Duplicate Key table

The Duplicate Key table is the default table type in CelerData. If you did not specify a type when you create a table, a Duplicate Key table is created by default.

When you create a Duplicate Key table, you can define a sort key for that table. If the filter conditions contain the sort key columns, CelerData can quickly filter data from the table to accelerate queries. A Duplicate Key table allows you to append new data to it, but it does not allow you to modify the existing data in it.

Scenarios

The Duplicate Key table is suitable for the following scenarios:

  • Analyze raw data, such as raw logs and raw operation records.
  • Query data by using a variety of methods without being limited by the pre-aggregation method.
  • Load log data or time-series data. New data is written in append-only mode, and existing data is not updated.

Create a table

Suppose that you want to analyze the event data over a specific time range. In this example, create a table named detail and define event_time and event_type as sort key columns.

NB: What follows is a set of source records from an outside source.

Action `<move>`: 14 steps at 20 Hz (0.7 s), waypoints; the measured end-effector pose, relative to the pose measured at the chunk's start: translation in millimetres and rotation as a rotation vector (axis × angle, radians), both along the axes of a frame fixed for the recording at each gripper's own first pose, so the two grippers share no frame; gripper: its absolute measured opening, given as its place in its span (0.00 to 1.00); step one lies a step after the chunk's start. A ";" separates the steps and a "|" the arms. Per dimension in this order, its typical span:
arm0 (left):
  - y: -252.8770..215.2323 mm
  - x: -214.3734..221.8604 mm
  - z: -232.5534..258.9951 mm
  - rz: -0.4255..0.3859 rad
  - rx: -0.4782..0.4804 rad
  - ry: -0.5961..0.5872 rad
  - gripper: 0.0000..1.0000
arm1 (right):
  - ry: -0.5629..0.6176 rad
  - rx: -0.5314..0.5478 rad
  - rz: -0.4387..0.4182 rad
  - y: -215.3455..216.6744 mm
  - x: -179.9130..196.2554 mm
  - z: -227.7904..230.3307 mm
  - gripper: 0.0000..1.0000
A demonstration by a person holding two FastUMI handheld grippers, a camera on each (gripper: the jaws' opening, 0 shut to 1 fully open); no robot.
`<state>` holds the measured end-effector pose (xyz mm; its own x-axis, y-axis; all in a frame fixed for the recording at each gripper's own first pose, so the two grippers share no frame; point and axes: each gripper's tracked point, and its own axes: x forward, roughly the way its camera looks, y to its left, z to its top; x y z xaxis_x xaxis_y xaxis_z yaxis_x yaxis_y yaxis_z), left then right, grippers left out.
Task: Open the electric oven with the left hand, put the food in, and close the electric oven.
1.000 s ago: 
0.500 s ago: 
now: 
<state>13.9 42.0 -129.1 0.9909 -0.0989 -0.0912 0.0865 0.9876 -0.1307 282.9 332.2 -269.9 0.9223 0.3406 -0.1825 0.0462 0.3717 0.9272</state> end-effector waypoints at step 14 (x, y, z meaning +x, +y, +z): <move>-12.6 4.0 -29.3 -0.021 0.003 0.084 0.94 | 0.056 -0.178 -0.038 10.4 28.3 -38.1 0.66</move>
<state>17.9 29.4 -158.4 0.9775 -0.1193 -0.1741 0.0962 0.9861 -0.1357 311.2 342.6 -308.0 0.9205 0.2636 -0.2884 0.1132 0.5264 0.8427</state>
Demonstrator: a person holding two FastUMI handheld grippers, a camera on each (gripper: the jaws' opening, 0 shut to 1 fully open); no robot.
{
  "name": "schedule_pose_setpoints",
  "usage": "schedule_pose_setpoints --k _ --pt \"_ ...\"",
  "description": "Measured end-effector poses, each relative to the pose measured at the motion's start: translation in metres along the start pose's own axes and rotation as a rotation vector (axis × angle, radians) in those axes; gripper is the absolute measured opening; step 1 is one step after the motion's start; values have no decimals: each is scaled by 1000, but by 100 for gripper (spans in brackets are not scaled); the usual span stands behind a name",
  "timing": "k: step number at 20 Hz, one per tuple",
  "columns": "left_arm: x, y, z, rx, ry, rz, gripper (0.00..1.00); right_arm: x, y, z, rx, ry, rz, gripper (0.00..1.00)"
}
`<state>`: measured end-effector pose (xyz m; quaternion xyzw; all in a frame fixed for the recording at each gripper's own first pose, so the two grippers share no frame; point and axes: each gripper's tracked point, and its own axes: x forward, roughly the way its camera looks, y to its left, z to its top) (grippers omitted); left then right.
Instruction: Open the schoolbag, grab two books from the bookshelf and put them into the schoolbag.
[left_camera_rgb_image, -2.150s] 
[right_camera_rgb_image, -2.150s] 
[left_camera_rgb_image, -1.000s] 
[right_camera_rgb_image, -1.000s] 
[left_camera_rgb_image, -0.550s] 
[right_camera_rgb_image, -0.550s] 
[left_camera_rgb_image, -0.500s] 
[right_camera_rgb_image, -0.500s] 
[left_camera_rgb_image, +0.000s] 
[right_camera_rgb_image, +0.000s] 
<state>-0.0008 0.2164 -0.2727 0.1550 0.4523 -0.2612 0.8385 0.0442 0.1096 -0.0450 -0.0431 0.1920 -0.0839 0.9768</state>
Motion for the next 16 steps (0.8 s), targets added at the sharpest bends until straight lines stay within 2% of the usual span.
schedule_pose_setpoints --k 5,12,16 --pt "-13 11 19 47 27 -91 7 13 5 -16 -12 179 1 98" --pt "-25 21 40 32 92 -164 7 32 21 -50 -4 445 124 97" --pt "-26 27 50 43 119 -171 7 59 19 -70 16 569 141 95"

CREATE TABLE IF NOT EXISTS detail (
    event_time DATETIME NOT NULL COMMENT "datetime of event",
    event_type INT NOT NULL COMMENT "type of event",
    user_id INT COMMENT "id of user",
    device_code INT COMMENT "device code",
    channel INT COMMENT ""
)
DUPLICATE KEY(event_time, event_type)
DISTRIBUTED BY HASH(user_id);

NOTICE

  • When you create a table, you can specify the bucketing column by using the DISTRIBUTED BY HASH clause.
  • CelerData can automatically set the number of buckets (BUCKETS) when you create a table or add a partition. You no longer need to manually set the number of buckets.

Usage notes

  • Take note of the following points about the sort key of a table:

    • You can use the DUPLICATE KEY keyword to explicitly define the columns that comprise the sort key.

      NOTE

      By default, if you do not explicitly specify sort key columns, CelerData uses the first three columns as sort key columns.

    • In the Duplicate Key table, the sort key can consist of some or all of the dimension columns.

  • You can create indexes such as BITMAP indexes and Bloomfilter indexes at table creation.

  • If two identical records are loaded, the Duplicate Key table retains them as two records, rather than one.

What to do next

You can load data into a Duplicate Key table. For more information, see Data loading.

NOTICE

When you load data into a Duplicate Key table, you can only append data to the table. You cannot modify the existing data in the table.